I recently met my New Zealand opposite number, who was struggling with the problem of controlling his legal aid budget. I pointed out that it was only 20% of our own.
So there is good reason for having a hard look at our legal aid system. That means asking basic questions about what access to justice means and what part of that access it is right to expect the state to provide and taxpayers to pay for.
When is it reasonable to say to someone, you really can afford to pay for that yourself, or you really should have insured yourself against that unlikely legal event? Of course I understand the right and desire of people to use the law to settle disputes and to assert claims. But what is the balance between the assertion of rights and the responsibility to accept the burden of using your own resources to assert them? It may be that people sometimes have to pay more of their own legal costs than has been the case in some areas of the law in the recent past.

We are always going to have to provide legal aid for criminal cases. But it must be means tested. I cannot believe it is right that 1% of criminal cases, the so-called ‘very high cost cases’, consume 50% of the Crown Court legal aid budget.

Nor am I convinced that in many private family cases the traditional adversarial system is necessarily best for the parties involved or the best use of public funds. In the worst cases, bitter disputes between spouses and partners are actually, in my opinion, made worse by repeated and fruitless battles between lawyers in court hearing after court hearing. Might we be better off focusing more on better and less legalistic ways of seeking to resolve highly charged emotional disputes between former partners in broken relationships? At the moment the usual approach is the adversarial court battle and legal aid for lawyers on both sides.
A review chaired by David Norgrove is underway to search for more civilised ways of handling disputes over children, property and some of the most important human aspects of peoples’ lives.

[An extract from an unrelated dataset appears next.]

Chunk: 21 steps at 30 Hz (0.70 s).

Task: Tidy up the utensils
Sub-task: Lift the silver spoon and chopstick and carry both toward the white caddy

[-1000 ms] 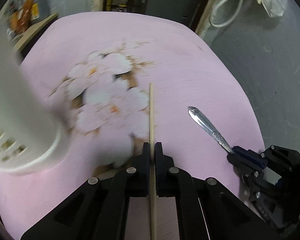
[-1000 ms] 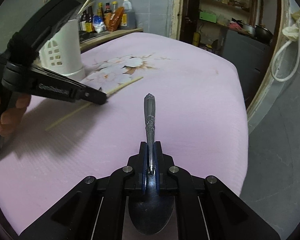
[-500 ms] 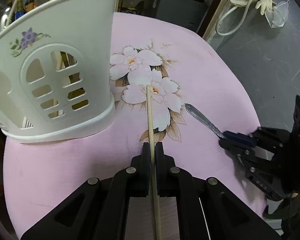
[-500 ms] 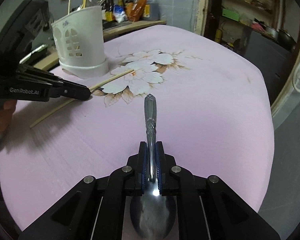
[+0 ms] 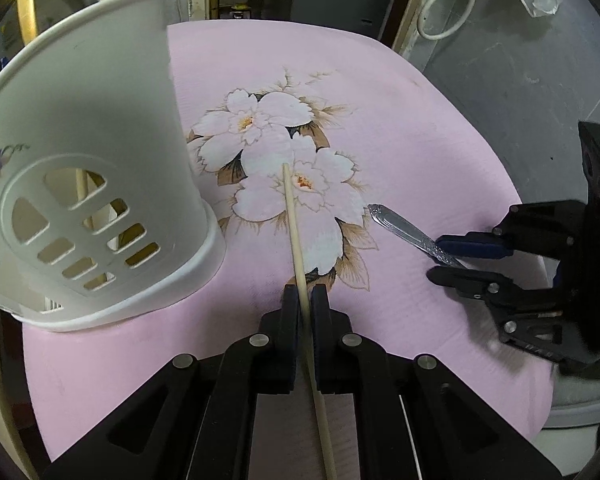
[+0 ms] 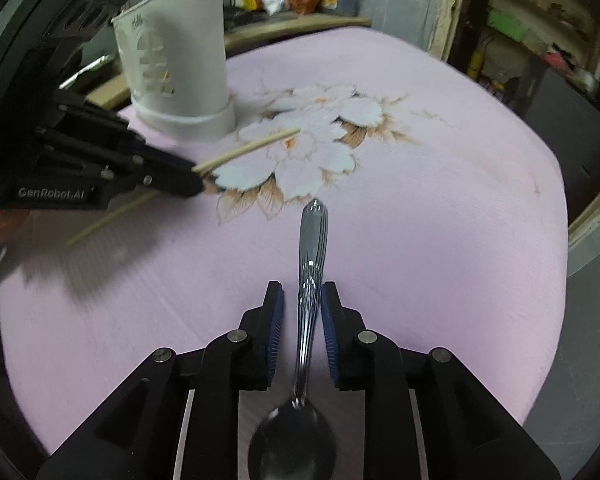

So we will be carrying out a fundamental reassessment of legal aid over the coming months and then asking for people’s views in the autumn. I am only too conscious that legal aid is a key part of the income of the legal profession, who are key defenders of justice and the rule of law. Of course citizens wish to press their claims and assert their rights. But it is justice itself that matters. It is justice in the public interest that matters. We must spend what the taxpayer can afford on legal assistance only on those issues where the public interest requires it.